Part II: Is there an obligation to hear shofar in Elul?
In Part I , most halakhic sources indicate that shofar in Elul is a custom, not on the level of a rabbinic obligation. Even though it is connected to a takana, a rabbinic enactment, the language generally used is that of minhag – custom. Likewise, Magen Avraham explains that the reason we don’t blow the shofar the day before Rosh HaShana is to differentiate between these voluntary shofar blasts and the Torah mitzvah on Rosh HaShana, clearly stating that shofar in Elul is voluntary, and not a rabbinic obligation.
“The custom of Israel is Torah”
Nevertheless, in some cases minhag does take on a sense of obligation, as the oft-quoted Tosafot states: “The custom of Israel is Torah.” Indeed, later halakhic authorities discuss the nature of the obligation (chiyyuv), not the “practice” (nohag) – with some referencing the original takana and others the minhag. Based on a creative reading of the aforementioned Magen Avraham, Rav Tzvi Pesach Frank raises the possibility that individuals are obligated to hear shofar in Elul.

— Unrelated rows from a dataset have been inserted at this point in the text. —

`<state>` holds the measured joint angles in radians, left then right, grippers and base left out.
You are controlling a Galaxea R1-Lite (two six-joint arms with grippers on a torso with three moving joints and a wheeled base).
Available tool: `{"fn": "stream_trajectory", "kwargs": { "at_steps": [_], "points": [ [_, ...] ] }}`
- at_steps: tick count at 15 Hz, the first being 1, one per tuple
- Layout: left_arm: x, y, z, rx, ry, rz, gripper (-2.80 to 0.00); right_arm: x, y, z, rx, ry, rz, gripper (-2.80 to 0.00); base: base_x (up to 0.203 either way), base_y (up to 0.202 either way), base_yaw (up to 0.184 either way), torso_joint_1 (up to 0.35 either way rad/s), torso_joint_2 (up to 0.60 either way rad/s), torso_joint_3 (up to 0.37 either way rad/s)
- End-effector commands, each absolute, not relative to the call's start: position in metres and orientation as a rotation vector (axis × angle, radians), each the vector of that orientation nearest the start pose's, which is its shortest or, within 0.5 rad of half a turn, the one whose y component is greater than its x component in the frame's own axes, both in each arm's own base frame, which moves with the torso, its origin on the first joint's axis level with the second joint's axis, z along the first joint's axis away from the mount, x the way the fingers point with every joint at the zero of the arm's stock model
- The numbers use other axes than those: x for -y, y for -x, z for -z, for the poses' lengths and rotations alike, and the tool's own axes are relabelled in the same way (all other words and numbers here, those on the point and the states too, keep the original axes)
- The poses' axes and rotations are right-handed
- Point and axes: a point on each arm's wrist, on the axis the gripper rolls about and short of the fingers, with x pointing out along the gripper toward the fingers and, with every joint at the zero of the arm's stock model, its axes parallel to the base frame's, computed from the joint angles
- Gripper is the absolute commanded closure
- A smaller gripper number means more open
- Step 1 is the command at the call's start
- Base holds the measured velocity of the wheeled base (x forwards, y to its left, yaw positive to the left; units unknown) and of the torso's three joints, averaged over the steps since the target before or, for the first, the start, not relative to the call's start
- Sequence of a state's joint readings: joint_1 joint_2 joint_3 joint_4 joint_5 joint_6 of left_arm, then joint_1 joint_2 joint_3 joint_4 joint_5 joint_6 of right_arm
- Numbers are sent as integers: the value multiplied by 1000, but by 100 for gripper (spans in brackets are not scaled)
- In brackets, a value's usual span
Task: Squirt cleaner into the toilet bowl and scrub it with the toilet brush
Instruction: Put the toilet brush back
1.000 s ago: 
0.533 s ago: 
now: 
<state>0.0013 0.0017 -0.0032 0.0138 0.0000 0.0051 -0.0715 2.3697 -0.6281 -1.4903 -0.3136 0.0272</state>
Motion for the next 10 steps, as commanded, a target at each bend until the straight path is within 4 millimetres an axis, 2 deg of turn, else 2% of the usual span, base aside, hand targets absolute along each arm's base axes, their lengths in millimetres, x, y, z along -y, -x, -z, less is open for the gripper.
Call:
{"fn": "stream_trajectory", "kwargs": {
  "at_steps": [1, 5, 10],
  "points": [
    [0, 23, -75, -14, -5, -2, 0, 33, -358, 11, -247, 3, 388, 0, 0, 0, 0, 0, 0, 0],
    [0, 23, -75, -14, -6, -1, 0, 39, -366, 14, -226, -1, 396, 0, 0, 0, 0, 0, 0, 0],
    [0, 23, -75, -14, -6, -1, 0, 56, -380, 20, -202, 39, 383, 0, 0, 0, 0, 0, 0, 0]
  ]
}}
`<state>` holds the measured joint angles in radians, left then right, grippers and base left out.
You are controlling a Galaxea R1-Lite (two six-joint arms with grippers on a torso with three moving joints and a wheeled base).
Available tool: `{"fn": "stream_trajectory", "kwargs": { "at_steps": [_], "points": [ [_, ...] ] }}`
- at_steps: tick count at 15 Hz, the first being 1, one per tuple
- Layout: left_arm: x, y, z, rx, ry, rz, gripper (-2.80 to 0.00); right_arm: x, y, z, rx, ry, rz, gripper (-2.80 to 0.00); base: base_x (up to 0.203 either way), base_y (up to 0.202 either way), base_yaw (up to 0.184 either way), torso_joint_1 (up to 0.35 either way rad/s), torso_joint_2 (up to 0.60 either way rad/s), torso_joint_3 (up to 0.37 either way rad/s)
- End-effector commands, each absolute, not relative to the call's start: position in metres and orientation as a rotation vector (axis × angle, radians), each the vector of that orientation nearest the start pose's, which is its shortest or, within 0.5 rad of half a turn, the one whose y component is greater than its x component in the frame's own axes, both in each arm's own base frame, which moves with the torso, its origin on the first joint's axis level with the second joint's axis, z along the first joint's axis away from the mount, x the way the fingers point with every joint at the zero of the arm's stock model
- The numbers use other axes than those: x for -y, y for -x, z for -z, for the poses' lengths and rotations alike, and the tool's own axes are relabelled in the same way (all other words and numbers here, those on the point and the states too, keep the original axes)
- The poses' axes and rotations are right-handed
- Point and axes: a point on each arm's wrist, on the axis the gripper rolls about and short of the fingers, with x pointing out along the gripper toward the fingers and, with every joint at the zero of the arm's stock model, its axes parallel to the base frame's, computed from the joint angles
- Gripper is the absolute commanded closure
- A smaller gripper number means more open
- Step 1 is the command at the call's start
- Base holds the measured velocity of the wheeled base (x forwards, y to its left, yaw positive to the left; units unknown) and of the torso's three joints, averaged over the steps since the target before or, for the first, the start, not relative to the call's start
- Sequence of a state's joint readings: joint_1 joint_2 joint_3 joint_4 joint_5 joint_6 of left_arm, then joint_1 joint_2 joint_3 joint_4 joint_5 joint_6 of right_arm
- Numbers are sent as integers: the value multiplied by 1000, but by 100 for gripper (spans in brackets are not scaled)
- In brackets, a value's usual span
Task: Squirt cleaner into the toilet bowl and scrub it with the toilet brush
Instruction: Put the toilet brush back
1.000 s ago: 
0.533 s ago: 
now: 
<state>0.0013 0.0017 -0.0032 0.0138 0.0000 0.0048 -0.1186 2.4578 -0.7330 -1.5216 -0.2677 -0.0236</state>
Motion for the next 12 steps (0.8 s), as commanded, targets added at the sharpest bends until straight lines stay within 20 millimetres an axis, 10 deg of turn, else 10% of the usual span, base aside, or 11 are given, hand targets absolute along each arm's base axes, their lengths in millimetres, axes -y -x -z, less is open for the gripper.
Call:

Tzitz Eliezer rejects this possibility and brings several arguments to prove that the obligation is communal. His first and most persuasive proof is not based on textual analysis, but rather on the way the minhag is observed today – individuals who are not able to pray with a minyan in Elul do not search for a way to hear the shofar. He continues to note the rule that rabbinic enactments follow the rules of the original concept. In this case we are not following the rules of Rosh HaShana shofar blowing, which is not the source of the enactment, but rather Israel’s Rosh Chodesh Elul shofar blasts in the desert. As those were “in the camp,” these are in the community.
Revivot Efraim analyzes the question based on Tur’s description of the minhag. If the reason for shofar in Elul is to commemorate the original shofar blasts in the desert and to “befuddle the Satan” then it is a communal requirement; if teshuva is the end goal perhaps it is individual. Ultimately, he writes that few halakhic authorities maintain there is an individual requirement, but many maintain it is a communal enactment, including Rav Tzvi Pesach Frank, who accepted Tzitz Eliezer’s opinion.
This also explains why women who are careful to hear shofar on Rosh HaShana don’t make similar efforts in Elul. If this is a communal obligation then there is less reason for individuals who don’t attend minyan (communal prayers with a quorum of ten men) to seek out private shofar blasts, although some pious individuals may do so, as we noted in Part I.
 As we saw Tur (ibid) begins by discussing the “takana” from Pirkei d’Rabbi Eliezer, and then continues with the language that this is the “minhag” in Ashkenaz.
 If he believed there was a rabbinic obligation it seems he should have used the differentiation between “rabbinic and Torah blasts” and not “voluntary and obligatory.”
He adds that someone who is practicing blowing shofar is allowed to do so at home according to this reason, but not according to those who claim we refrain from blowing the shofar to confuse the Satan. Mishna Berura says even in this case one may practice in a closed room. (ibid 24, based on Eliya Rabba and Sefer HaAmrakhel)
 This is based on a question in Sha’ashueu Tzvi and Tzitz Eliezer XII 48. In the note above we saw that Magen Avraham raises the possibility an individual is prohibited from practicing shofar at home on erev Rosh HaShana – he suggests that if there was only a communal obligation then the directive not to blast shofar on erev Rosh HaShana would also be communal, so an individual would be allowed to blast shofar.
 There is a halakhic principle that when a halakha is in doubt the accepted practice can be learned from what people are already doing – “puk chazei ma ama davar,” “go out and see what the people do” – because “even if they themselves are not prophets they are children of prophets.”
 Similarly, the Tur explains the reason for the Elul blasts with the verse “When a shofar blows in the city” – also a communal space.
 In this case the Satan seems to be the external, prosecutorial concept.